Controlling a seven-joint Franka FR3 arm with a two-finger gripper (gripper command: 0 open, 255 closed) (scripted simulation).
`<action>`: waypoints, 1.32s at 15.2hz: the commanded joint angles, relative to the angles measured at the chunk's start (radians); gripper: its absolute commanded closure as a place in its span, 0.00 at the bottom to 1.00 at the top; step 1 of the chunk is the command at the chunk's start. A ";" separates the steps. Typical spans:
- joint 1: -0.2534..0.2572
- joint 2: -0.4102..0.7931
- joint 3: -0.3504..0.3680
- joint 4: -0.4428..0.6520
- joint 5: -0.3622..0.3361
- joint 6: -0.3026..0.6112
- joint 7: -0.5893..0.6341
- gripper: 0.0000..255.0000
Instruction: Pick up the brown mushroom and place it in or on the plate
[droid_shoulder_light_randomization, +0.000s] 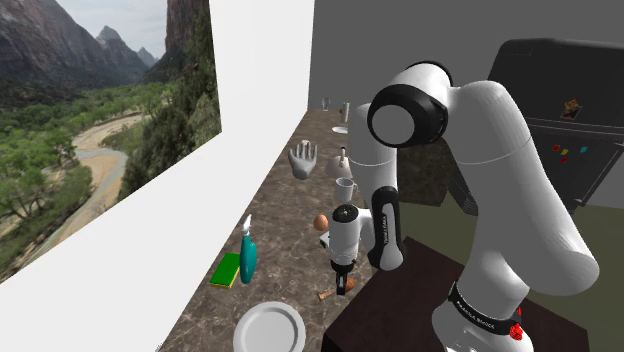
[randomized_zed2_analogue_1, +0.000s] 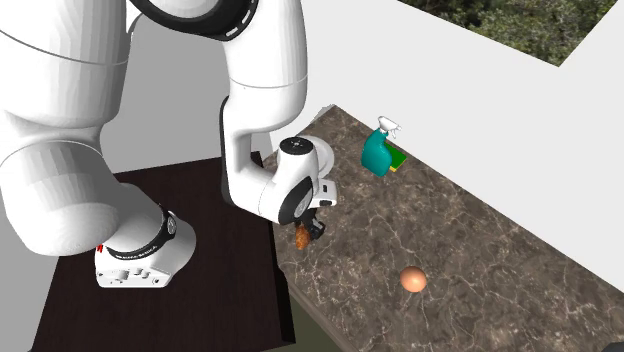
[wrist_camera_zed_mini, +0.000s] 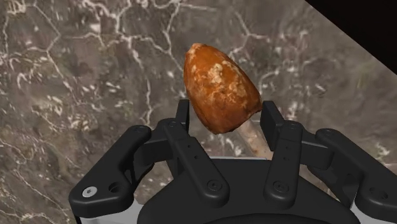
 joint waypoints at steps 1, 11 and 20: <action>0.000 0.000 0.000 0.000 0.000 0.000 0.000 1.00; -0.031 -0.092 0.016 -0.036 -0.016 -0.059 -0.017 1.00; -0.138 -0.307 0.103 -0.113 0.003 -0.211 -0.094 1.00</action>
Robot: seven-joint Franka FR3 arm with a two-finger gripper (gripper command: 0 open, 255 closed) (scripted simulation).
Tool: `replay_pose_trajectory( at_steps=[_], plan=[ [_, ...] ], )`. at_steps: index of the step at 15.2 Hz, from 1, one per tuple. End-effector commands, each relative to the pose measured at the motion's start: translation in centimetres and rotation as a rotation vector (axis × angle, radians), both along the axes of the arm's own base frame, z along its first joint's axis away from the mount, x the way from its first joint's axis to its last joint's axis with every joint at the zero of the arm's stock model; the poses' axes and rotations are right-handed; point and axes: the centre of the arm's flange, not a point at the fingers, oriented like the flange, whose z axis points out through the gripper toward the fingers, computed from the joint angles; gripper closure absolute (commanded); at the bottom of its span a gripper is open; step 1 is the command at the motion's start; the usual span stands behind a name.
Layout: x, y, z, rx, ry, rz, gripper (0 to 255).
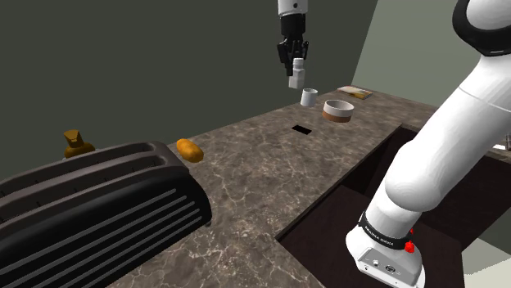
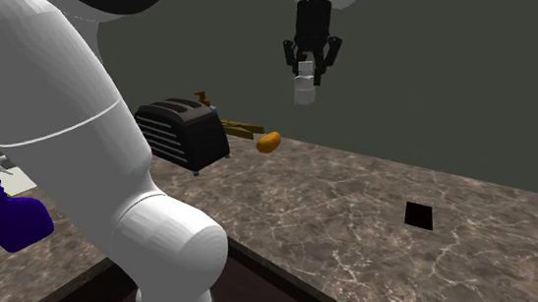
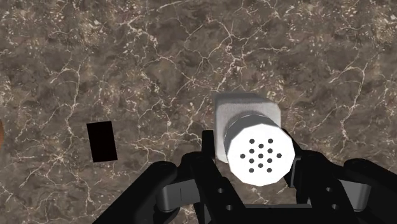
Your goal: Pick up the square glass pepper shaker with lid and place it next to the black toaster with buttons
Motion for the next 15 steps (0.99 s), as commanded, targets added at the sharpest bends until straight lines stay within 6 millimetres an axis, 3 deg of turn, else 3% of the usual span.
replay_pose_trajectory(
  at_steps=[1, 15],
  plan=[
    [-0.1, -0.1, 1.0, 0.0, 0.0, 0.0, 255],
    [-4.0, 18.0, 1.1, 0.0, 0.0, 0.0, 255]
  ],
)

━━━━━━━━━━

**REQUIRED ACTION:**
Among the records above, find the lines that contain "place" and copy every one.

**ANSWER BOX:**
`<action>`: waypoints, 1.32s at 15.2hz: the commanded joint angles, relative to the angles measured at the chunk's start (radians); gripper: its absolute commanded closure as a place in its span, 0.00 at the bottom to 1.00 at the top; step 1 of the chunk is the command at the chunk's start. A ";" separates the steps. Typical spans:
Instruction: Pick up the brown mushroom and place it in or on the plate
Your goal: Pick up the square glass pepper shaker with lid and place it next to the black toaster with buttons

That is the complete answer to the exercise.